▶ _What you are asked to do_:
Below are several entries. Transcribe exactly those lines that fall from the one with "Labels of position" through the one with "<point>289,15</point>", end lines included.

--- Exercise materials Enclosed Below ---

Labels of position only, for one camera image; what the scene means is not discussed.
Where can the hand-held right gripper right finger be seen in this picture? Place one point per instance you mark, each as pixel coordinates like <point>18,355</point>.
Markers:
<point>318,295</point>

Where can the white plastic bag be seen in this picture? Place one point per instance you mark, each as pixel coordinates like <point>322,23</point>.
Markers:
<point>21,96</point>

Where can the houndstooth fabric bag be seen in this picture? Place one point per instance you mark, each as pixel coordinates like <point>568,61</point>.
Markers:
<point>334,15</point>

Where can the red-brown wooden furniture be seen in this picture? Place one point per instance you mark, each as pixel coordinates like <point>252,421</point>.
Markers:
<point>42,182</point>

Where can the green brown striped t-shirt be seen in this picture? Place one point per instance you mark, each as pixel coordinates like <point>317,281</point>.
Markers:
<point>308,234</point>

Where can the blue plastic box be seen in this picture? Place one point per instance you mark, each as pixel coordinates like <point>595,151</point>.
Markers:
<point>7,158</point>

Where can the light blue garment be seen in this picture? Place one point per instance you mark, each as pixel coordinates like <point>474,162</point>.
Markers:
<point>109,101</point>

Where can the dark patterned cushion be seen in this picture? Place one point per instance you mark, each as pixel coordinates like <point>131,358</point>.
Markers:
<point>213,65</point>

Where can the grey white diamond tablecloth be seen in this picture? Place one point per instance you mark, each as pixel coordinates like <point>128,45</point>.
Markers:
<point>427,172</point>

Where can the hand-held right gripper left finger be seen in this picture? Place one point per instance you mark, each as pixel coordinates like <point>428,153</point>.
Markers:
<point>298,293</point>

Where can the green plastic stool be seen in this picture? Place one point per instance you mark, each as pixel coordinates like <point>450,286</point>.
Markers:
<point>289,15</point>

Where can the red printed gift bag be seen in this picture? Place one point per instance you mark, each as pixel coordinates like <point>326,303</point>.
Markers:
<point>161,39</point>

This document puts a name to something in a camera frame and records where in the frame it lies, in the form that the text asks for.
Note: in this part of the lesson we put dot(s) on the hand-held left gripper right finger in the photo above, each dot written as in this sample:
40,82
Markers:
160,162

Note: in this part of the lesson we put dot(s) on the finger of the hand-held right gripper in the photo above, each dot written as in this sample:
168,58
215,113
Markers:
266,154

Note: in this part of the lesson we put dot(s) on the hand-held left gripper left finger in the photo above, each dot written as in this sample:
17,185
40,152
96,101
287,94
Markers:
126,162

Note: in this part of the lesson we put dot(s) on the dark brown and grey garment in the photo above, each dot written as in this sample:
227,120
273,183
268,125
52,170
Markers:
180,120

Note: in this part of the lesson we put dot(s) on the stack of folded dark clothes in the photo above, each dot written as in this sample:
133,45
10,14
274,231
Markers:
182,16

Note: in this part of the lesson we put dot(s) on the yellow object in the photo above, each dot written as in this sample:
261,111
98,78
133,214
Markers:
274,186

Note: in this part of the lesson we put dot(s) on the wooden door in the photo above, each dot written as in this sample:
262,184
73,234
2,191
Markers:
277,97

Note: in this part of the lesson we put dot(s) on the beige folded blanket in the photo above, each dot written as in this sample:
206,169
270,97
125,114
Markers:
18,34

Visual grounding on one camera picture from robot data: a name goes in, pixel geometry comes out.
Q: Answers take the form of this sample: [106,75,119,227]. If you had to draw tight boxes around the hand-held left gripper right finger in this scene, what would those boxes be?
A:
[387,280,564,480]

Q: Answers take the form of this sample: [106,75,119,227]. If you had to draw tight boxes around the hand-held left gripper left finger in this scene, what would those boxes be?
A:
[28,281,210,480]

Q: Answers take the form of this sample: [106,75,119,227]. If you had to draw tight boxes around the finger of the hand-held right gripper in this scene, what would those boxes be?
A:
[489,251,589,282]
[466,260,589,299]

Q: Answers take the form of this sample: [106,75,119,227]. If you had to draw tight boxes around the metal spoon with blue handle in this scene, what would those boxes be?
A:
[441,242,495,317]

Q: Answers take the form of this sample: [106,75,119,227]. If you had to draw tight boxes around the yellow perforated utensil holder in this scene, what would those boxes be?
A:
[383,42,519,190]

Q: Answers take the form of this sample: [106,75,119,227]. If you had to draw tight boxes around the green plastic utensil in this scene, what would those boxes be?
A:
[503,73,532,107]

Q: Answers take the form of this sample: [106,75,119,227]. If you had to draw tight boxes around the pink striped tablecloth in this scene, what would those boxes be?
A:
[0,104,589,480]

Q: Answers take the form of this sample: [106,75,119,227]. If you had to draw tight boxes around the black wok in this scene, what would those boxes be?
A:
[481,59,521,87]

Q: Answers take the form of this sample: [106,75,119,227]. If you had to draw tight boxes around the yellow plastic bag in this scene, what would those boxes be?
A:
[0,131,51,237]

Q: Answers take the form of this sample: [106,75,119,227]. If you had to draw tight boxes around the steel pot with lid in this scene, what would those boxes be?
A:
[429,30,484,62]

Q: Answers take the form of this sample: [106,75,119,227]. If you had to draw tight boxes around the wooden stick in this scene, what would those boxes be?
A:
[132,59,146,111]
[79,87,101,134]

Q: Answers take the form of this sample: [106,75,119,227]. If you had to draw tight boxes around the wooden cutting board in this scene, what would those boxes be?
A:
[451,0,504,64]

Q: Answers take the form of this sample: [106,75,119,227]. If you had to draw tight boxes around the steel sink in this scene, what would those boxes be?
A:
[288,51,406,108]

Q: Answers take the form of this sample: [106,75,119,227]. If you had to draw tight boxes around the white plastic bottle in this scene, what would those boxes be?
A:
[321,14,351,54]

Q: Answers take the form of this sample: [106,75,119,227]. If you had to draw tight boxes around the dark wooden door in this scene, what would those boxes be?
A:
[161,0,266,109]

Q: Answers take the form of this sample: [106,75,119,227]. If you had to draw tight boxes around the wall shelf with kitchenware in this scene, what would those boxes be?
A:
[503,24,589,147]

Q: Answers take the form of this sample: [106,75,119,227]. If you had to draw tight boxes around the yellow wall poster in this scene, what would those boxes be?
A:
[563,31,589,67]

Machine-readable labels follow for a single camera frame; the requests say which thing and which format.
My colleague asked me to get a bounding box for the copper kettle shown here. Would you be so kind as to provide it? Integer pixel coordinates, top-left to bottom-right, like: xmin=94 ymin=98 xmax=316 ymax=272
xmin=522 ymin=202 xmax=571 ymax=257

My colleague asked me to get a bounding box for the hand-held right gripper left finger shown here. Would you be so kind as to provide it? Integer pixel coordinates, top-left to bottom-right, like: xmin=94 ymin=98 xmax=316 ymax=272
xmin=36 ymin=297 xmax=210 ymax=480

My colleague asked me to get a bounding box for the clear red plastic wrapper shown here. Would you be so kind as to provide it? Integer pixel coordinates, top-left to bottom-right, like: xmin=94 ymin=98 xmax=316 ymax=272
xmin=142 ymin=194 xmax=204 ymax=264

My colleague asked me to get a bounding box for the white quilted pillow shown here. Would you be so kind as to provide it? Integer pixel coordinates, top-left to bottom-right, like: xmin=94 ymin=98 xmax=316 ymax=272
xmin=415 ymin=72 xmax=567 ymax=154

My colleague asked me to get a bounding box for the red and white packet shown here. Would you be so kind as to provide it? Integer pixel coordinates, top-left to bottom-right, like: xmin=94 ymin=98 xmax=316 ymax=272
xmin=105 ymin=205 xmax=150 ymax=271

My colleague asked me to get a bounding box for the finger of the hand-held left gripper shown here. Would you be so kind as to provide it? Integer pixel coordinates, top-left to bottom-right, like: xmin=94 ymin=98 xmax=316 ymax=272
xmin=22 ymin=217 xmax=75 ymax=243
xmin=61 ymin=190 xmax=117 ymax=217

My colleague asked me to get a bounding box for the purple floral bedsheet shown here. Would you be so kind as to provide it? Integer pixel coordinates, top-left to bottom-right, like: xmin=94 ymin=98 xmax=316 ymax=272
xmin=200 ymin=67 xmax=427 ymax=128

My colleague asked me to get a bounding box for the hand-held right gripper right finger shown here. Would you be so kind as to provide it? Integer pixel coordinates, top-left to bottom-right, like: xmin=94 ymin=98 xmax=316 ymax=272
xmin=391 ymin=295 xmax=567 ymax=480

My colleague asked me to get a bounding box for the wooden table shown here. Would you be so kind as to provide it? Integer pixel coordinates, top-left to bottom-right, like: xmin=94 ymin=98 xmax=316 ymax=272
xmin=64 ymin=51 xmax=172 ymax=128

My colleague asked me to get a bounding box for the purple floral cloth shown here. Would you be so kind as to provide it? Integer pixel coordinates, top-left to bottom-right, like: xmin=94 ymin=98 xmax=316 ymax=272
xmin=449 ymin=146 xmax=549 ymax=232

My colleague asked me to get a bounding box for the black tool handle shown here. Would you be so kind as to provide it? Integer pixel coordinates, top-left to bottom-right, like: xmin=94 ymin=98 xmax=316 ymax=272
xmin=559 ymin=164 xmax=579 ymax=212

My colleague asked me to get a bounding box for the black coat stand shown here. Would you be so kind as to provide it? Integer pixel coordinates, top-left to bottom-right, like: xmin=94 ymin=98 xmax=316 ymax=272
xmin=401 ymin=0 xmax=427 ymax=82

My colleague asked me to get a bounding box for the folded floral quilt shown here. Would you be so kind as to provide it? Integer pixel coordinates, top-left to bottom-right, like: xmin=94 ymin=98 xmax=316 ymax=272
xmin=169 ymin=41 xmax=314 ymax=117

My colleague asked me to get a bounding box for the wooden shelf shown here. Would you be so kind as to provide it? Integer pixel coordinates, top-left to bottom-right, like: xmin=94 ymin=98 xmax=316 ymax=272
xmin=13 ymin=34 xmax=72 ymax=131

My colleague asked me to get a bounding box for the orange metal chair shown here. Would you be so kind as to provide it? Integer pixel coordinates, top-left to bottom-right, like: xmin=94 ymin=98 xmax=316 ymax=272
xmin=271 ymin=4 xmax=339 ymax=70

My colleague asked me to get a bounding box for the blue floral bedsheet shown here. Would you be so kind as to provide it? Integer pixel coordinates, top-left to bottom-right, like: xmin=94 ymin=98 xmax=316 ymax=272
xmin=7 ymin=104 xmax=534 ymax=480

--- End of Enclosed Exercise materials ---
--- Exercise materials Enclosed Below ---

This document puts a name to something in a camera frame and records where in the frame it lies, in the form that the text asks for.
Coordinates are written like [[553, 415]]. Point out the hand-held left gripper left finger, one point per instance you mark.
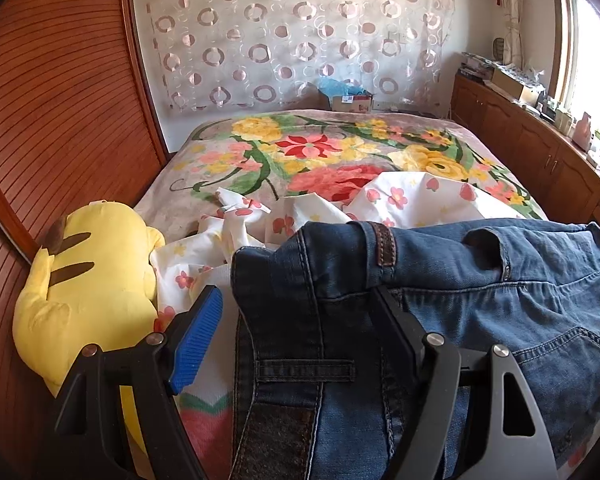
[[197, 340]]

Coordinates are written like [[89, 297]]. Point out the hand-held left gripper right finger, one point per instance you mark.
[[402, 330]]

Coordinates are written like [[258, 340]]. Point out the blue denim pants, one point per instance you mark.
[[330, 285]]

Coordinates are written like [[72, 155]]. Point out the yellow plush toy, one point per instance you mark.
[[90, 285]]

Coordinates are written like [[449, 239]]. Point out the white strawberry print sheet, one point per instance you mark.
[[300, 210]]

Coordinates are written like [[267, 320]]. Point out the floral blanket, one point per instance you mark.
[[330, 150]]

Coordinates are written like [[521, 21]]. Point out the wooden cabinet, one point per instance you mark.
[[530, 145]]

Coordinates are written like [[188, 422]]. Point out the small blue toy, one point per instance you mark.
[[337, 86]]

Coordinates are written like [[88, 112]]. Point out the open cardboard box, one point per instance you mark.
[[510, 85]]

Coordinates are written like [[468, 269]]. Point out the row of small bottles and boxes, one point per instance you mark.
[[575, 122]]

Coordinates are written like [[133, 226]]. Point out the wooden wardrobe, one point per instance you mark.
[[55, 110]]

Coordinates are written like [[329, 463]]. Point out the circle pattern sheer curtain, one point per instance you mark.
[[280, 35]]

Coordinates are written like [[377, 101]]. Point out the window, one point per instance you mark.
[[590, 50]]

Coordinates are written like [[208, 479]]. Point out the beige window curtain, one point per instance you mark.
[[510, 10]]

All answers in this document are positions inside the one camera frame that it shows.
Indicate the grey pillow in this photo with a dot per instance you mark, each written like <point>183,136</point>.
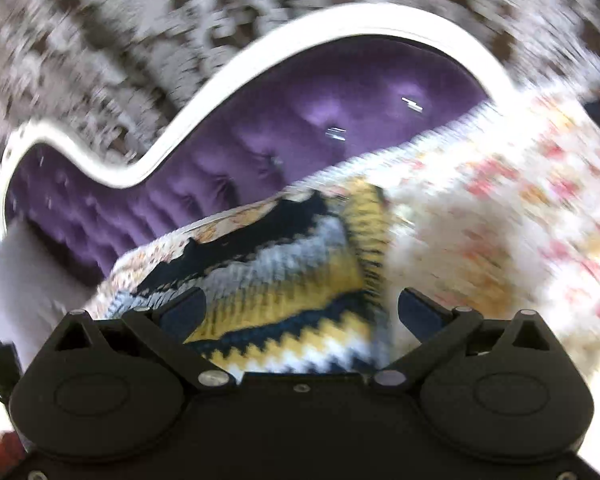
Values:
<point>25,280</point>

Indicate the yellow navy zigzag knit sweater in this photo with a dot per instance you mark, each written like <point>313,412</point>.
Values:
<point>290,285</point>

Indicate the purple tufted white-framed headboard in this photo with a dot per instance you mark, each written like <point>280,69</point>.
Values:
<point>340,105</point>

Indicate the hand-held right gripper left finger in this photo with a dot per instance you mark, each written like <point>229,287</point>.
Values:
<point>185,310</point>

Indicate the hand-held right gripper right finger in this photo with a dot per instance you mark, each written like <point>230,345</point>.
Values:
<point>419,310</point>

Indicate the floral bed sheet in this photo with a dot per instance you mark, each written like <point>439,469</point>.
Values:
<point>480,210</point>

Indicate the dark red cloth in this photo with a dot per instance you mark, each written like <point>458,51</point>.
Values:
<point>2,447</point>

--- End of Enclosed Exercise materials ---
--- Exercise materials Enclosed Below ---

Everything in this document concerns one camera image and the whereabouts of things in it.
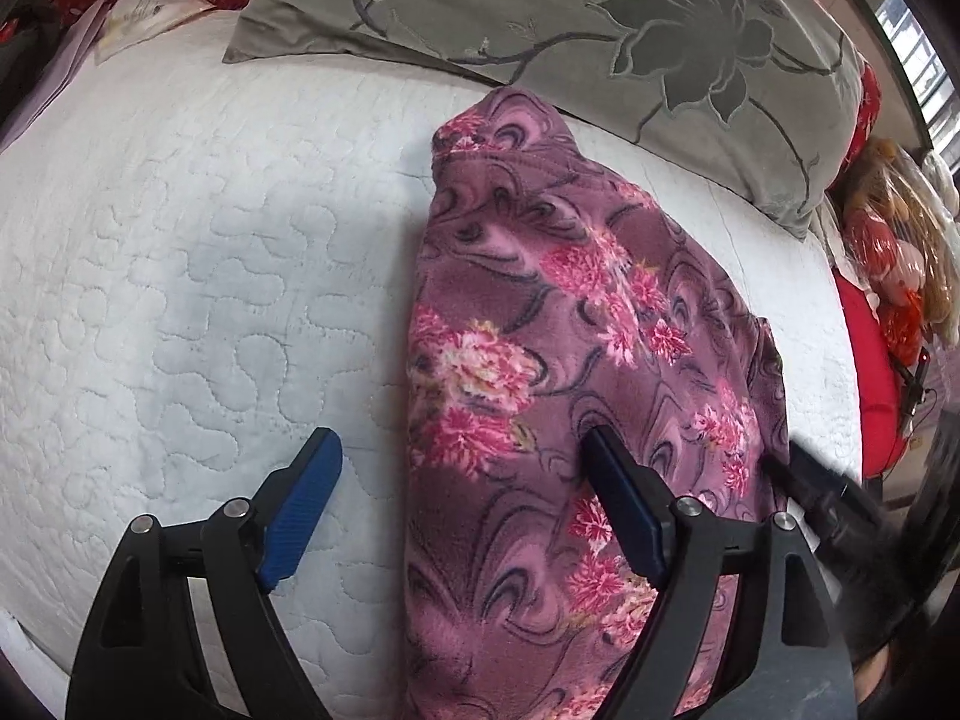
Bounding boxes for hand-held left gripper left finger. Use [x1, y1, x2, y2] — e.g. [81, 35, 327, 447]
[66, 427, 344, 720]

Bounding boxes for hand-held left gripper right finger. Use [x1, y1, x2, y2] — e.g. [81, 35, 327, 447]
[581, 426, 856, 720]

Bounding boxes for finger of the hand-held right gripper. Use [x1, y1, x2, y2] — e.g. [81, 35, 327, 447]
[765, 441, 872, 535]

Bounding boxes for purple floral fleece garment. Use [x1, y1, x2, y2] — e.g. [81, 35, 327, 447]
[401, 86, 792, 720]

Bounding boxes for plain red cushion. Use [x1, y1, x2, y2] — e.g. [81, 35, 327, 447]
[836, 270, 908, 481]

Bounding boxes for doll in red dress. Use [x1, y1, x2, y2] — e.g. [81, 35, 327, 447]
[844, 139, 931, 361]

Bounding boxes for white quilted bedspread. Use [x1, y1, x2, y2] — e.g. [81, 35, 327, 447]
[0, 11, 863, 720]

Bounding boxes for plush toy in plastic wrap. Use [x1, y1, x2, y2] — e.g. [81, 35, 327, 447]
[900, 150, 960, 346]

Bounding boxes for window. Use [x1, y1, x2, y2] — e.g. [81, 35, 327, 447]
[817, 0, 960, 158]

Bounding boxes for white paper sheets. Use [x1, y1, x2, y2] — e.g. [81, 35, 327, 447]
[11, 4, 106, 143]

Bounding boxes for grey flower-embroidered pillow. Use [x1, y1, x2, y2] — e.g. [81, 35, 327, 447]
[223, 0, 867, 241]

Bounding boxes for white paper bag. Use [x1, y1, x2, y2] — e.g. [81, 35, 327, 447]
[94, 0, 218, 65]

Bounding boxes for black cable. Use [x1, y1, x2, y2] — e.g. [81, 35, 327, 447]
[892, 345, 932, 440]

--- End of Enclosed Exercise materials ---

▶ _Your solution_:
Labels of position only, for one camera image; what the scene means is not discussed.
Where can the hand-held right gripper right finger be seen in this picture? Place one point per instance you mark, each as pixel coordinates like <point>18,355</point>.
Markers:
<point>318,295</point>

Where can the white plastic bag be seen in this picture? Place one point per instance you mark, each as pixel coordinates like <point>322,23</point>.
Markers:
<point>21,96</point>

Where can the houndstooth fabric bag be seen in this picture? Place one point per instance you mark, each as pixel coordinates like <point>568,61</point>.
Markers:
<point>334,15</point>

Where can the red-brown wooden furniture be seen in this picture? Place one point per instance you mark, each as pixel coordinates like <point>252,421</point>.
Markers:
<point>42,182</point>

Where can the green brown striped t-shirt be seen in this picture? Place one point per instance you mark, each as pixel coordinates like <point>317,281</point>.
Markers:
<point>308,234</point>

Where can the blue plastic box be seen in this picture? Place one point per instance you mark, each as pixel coordinates like <point>595,151</point>.
Markers:
<point>7,158</point>

Where can the light blue garment be seen in this picture? Place one point per instance you mark, each as pixel coordinates like <point>474,162</point>.
Markers:
<point>109,101</point>

Where can the dark patterned cushion be seen in this picture? Place one point per instance you mark, each as pixel coordinates like <point>131,358</point>.
Markers:
<point>213,65</point>

Where can the grey white diamond tablecloth be seen in this picture? Place one point per instance you mark, each as pixel coordinates like <point>128,45</point>.
Markers:
<point>427,172</point>

Where can the hand-held right gripper left finger be seen in this picture? Place one point per instance you mark, each as pixel coordinates like <point>428,153</point>.
Markers:
<point>298,293</point>

Where can the green plastic stool be seen in this picture? Place one point per instance you mark, each as pixel coordinates like <point>450,286</point>.
Markers:
<point>289,15</point>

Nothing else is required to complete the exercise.